The cell identifier and coordinates are the only location descriptors that need to be retained on the system. They are used for all local spatial manipulations, including data searching. Global problems are solved using ellipsoid coordinates. Location based data searching is performed by first finding the cell and solving the proximity or similar conditions for the population of that cell. If further data is required, a list of its neighbours must be traversed. A cell is rejected if no part of it can contribute to the search. Otherwise, the coordinates of its population are dynamically transformed into the local coordinate system of the cell in which the exercise was initiated, and search criteria are evaluated. The system is therefore capable of performing both quick and simple manipulations of data using plane coordinates, as well as high-precision ellipsoid geometry calculations required to match or use directly field measured values.

Ellipsoid Coordinates and Geometry

A discussion of discrepancies between a digital model using an ellipsoid of rotation as a reference surface and the true location of the objects on the surface of the Earth is out of the scope of this paper. We will only make the assumption (valid for any large and complex civil engineering system) that the derived spatial values, based on rigid ellipsoid geometry solutions, satisfy the precision reqiurements of all of the database geometronical application disciplines.

Ellipsoid geometry has been a subject of intensive study with the purpose of finding ways to simplify manual calculations by accepting assumptions and derivation procedures yielding only the minimum of required accuracy. It is safe to say that practical considerations driving this research have been transformed considerably with the introduction of automatic computing devices. The benefit derived by reducing the number of elementary arithmetic operations has decreased substantially, while the cost of increase in calculational accuracy is no longer proportional (or extraproportional) to the number of significant digits carried - it is increasing in discrete, computing device dependent, steps. Since the loss of accuracy almost always increases with the "size" of the problem (e.g. length of intersecting lines), different classical solutions are indicated depending on some external, individual problem (data!) dependent criteria. Such a decision requires insight difficult to replicate in a computerised procedure. For this, "self-adjusting" algorithms are necessary, capable of producing maximum accuracy that can be delivered by the internal numerical resolution, yet simple and efficient when only short lines are involved. Iterative algorithms, (as opposed to expansions to required accuracy) are usually best capable of achieving this quality.

The methodology employed for construction of these iterative ellipsoid geometry algorithms is illustrated by example - a solution of an ellipsoid intersection problem: given are two points (P1, P2), with known positions; and their respective tangential plane azimuths to a third point (Pn, point of intersection). Ellipsoid coordinates of the Pn are to be determined. A few terms will be defined to simplify the description of the procedure:

Line of sight
is a given point tangential plane projection of the vector from a given to the unknown point.
Intersection plane
is a plane containing line of sight and ellipsoid normal in a given point.
Intersection line
is a straight line common to both intersection planes.
is a point (on any straight line), closest to the coordinate origin.
is a distance from the para-centre.

The procedure will first check for valid intersection data. Two conditions must be satisfied: first, intersection planes must not be parallel or coincident, and second, first of the two intersection points reached by moving along the intersection ellipse in the direction of the azimuth starting at each given point must be the same. Checking those conditions is simplified by the fact that an azimuth is internally kept as two direction cosines in its respective tangential plane, which is in turn stated by the ellipsoid coordinates (normal!) of a given point. Both intersection plane normal equation coefficients can be found by a simple rotation of the line of sight vectors and their free terms, by using given point coordinates.

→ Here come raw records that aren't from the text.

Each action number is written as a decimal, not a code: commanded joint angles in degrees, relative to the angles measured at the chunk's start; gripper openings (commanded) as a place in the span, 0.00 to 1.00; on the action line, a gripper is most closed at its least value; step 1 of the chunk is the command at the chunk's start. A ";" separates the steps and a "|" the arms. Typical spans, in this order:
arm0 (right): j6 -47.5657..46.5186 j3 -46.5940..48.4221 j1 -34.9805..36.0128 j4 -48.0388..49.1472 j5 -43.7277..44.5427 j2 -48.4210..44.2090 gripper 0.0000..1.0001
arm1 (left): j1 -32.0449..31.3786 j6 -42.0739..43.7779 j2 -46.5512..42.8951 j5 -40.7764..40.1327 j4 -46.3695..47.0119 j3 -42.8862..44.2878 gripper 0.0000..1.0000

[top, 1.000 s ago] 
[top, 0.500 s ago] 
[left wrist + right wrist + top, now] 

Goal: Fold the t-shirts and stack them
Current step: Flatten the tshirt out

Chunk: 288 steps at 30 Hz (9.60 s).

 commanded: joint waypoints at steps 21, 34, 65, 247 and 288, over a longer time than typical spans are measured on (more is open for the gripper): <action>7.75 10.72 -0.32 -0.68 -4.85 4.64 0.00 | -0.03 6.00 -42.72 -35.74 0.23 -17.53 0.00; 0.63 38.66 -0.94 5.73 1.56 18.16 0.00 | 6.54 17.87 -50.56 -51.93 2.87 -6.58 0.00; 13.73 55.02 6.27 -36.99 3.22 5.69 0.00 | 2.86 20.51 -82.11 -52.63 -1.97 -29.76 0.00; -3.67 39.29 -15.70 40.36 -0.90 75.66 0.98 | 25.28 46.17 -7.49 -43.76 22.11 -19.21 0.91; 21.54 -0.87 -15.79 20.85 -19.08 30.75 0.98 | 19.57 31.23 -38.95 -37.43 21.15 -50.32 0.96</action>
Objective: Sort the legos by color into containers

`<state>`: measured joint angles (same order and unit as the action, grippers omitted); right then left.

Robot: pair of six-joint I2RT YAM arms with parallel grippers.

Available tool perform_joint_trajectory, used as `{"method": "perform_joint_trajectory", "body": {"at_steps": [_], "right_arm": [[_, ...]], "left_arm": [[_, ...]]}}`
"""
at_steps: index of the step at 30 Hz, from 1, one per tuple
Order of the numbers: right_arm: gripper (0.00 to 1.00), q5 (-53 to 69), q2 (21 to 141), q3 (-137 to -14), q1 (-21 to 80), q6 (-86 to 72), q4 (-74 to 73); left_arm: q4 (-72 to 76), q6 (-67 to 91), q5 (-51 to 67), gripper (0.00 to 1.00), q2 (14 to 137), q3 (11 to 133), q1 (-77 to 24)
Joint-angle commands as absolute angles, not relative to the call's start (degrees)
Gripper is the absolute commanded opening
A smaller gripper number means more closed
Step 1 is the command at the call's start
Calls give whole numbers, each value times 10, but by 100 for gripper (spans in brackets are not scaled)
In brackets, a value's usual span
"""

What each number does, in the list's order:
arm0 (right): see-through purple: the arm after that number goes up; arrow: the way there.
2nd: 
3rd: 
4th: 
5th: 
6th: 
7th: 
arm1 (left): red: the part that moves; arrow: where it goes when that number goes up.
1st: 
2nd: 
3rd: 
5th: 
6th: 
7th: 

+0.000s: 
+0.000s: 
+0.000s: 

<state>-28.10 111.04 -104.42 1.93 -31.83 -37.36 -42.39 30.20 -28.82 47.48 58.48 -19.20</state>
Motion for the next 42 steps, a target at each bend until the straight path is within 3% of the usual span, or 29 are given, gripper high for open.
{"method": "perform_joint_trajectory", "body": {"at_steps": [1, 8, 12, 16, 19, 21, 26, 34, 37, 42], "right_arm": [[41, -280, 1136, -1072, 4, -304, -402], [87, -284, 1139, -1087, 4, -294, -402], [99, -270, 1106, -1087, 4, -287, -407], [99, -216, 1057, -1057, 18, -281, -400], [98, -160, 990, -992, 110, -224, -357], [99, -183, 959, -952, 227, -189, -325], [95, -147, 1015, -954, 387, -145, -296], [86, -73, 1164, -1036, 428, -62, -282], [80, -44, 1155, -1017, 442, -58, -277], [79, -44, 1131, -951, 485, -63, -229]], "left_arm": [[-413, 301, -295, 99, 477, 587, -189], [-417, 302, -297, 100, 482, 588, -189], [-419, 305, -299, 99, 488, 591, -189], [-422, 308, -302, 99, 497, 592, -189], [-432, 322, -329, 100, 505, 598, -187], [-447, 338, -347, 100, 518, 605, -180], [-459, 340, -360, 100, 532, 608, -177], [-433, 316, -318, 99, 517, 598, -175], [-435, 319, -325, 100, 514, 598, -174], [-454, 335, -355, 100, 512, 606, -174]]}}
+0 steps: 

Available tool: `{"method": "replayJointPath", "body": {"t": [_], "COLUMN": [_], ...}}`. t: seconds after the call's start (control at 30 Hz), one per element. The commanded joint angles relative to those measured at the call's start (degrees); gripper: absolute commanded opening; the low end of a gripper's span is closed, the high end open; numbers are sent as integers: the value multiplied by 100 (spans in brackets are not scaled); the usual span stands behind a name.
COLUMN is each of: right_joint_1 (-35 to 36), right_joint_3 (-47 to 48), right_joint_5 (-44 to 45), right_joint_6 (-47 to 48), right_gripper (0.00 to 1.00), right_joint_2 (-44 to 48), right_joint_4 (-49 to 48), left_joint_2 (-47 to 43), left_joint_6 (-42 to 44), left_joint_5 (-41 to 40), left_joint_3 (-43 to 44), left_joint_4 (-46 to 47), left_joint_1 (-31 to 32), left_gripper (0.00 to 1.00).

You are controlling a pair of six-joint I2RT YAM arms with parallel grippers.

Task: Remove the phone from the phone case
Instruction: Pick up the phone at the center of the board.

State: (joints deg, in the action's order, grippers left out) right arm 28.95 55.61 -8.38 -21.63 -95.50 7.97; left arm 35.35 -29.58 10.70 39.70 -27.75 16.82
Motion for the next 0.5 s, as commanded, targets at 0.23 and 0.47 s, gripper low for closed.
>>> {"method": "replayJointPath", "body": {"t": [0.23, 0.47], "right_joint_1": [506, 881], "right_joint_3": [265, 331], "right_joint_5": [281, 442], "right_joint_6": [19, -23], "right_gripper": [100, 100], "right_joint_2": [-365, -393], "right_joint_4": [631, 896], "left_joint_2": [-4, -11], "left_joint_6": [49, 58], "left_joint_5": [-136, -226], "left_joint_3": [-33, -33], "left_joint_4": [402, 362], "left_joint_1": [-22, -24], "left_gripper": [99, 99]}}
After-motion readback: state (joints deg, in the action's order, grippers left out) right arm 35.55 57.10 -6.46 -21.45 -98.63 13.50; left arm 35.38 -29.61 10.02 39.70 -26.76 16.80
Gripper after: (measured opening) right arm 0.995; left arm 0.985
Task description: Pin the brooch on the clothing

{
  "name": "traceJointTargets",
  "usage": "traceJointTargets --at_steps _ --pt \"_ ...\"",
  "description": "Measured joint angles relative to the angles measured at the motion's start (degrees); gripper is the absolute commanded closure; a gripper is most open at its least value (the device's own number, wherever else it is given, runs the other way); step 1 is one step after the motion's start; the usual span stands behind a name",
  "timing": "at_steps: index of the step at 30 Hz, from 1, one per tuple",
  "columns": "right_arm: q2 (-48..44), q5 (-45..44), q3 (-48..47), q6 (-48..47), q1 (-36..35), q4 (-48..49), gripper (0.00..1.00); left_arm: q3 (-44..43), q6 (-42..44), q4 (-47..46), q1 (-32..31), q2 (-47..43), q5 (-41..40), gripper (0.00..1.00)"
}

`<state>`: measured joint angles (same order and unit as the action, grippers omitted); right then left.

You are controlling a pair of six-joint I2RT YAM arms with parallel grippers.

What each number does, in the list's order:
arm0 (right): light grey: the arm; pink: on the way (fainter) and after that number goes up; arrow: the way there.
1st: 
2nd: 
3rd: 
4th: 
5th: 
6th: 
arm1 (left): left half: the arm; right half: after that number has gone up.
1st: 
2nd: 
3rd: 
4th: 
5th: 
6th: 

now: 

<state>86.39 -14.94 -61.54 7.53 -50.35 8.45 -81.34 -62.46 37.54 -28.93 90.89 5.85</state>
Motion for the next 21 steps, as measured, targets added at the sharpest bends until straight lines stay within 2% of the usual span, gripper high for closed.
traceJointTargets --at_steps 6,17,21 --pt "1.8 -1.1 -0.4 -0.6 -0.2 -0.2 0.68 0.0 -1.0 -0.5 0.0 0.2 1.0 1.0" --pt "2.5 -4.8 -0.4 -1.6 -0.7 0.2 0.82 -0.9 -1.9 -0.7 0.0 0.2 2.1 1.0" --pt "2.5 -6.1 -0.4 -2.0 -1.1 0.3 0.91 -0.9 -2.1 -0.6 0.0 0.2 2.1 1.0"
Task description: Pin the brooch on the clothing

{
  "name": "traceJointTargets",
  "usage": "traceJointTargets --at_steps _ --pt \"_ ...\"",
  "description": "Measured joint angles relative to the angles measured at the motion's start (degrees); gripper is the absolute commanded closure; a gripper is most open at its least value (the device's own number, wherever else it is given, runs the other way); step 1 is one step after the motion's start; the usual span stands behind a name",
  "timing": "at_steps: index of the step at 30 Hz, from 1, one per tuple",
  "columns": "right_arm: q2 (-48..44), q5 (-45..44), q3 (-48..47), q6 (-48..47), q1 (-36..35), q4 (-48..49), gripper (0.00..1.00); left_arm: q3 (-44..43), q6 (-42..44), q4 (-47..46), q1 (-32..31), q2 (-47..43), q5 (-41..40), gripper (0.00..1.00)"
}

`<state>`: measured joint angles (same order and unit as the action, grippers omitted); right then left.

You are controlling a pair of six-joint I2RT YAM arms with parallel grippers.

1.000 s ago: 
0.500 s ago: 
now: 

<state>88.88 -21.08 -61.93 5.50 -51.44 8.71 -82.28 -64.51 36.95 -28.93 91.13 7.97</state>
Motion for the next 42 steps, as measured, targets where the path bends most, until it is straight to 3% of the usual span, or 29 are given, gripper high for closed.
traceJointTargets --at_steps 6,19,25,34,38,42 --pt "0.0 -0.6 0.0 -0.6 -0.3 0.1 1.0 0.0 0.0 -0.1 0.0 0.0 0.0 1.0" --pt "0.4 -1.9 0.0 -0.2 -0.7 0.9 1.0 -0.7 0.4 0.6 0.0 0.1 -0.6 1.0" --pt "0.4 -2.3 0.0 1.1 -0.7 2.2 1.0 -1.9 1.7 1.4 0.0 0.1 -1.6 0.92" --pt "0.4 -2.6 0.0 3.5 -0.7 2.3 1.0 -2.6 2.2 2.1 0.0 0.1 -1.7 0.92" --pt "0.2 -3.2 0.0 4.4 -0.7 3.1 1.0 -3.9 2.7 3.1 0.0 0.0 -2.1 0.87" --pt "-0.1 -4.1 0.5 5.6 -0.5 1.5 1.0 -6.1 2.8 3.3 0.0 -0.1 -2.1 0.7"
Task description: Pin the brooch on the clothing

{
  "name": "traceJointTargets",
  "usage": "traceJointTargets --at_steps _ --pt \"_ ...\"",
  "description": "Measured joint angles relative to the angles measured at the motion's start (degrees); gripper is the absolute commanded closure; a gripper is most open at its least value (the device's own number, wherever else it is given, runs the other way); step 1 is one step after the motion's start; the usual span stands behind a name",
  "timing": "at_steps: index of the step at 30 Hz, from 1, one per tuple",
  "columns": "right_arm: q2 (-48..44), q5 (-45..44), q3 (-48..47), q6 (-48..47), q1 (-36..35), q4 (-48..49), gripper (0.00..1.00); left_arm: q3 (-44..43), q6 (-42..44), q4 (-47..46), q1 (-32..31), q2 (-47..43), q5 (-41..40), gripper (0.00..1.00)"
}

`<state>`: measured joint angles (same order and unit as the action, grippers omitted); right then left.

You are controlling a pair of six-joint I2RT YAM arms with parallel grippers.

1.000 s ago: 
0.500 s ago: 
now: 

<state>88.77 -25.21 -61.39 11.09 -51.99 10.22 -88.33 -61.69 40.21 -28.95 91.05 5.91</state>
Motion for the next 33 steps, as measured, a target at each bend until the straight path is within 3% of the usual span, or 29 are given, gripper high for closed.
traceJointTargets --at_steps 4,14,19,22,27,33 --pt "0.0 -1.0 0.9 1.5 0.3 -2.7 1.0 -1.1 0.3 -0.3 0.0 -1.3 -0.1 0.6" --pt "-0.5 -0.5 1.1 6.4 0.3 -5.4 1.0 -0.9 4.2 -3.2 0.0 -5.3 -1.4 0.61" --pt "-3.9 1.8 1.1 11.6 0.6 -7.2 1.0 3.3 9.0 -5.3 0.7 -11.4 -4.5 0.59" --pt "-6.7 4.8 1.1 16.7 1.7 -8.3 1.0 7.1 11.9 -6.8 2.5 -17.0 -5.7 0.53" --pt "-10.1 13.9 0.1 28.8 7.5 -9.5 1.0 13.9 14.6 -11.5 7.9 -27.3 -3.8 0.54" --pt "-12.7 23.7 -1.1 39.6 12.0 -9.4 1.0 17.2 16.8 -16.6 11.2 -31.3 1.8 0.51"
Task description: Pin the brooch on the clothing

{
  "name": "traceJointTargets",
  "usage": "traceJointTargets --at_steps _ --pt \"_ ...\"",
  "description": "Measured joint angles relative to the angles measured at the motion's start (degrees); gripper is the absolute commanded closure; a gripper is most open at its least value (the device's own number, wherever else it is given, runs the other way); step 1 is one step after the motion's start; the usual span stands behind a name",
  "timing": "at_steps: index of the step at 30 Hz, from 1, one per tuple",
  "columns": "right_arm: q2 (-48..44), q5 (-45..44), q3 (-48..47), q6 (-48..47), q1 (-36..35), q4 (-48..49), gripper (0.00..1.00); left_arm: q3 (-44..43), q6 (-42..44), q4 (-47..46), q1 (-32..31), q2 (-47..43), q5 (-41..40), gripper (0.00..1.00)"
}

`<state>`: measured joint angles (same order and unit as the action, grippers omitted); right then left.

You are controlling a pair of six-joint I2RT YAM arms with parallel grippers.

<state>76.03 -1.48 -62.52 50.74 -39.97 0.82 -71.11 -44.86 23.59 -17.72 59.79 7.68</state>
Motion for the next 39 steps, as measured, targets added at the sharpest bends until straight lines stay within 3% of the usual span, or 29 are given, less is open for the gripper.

The equations of two intersecting planes and of the ellipsoid of rotation form a system whose roots are the cartesian coordinates of the two points of intersection. The solution is possible by any number of numerical methods, and transforming the result to the ellipsoid normal form presents no problem. Even simpler, more direct solution is possible, by finding an approximate normal through Pn, and iterating its components using the meridian ellipse productions until ellipsoid geometry is satisfied, observing in the process intersection conditions as well as the elevation of Pn. The iteration steps are as follows:

  1. Obtain the intersection line in a normalized parametric equation form and find the intersection line para-centre coordinates.

  2. Assume the normal to be collinear with the intersection line, and find the normal para-radius using meridian ellipse geometry productions.

  3. Set the initial intersection line parameter equal to the para-radius obtained in the previous step. (Intersection point elevation can be taken into account in this and all subsequent steps involving para-radius.)

  4. Start next iteration step by finding a new position of the intersection point using the intersection line para-centre and parametric equations.

  5. Recalculate normal components using the provisional coordinates of the intersection point. Check for change since the previous step and exit if none.

  6. Use normal direction cosines to find new normal para-radius. Compare it with previous step and update the intersection line para-radius by a corresponding amount. Repeat from step (4).

Note that the meridian ellipse productions employed are closed, and the precision depends only on the criterion used in step (5). The iteration is so fast, even on lines only one order of magnitude below the ellipsoid semi-axes, that a "fuzziness threshold" of the floating point representation can be used as this criterion.

The most common method of describing the location on (or slightly above or below) the ellipsoid surface is a numerical description of a direction of a normal through the location point. This can be done by specifying angular values relative to the equator and reference meridian plane (latitude and longitude), or using a vector component (direction cosine) form. The main advantage of the traditional form is its direct correspondence to navigational and similar observations, but it is extremly ill-suited for computerised calculations. With an angular value as a source item, most geometry calculations will require expensive, multiple evaluation of trigonometric functions. If direction cosines are used, this will not be the case, and the formulae of ellipsoid geometry will become symmetrical and much easier for programming. In addition, any numerical collapse will be directly related to the definition of the problem, and never to the method used. With 64 bit floating point arithmetic and data variables, a comfortable margin of several orders of magnitude can be maintained over the precision of any field measurements. While one more element must be kept for direction cosines (three plus elevation, versus 2+1 for latitude and longitude) this provides a simple check for a valid normal element data: if the vector is normalized after each manipulation, the sum of the squares of the components will equal one. The most important consideration remains the type of calculational algorithms utilized: conventional ellipsoid geometry derivations typically employ angular values and trigonometric functions, while direction cosines are used by closed iterative procedures and ellipsoid to plane geometric projection routines.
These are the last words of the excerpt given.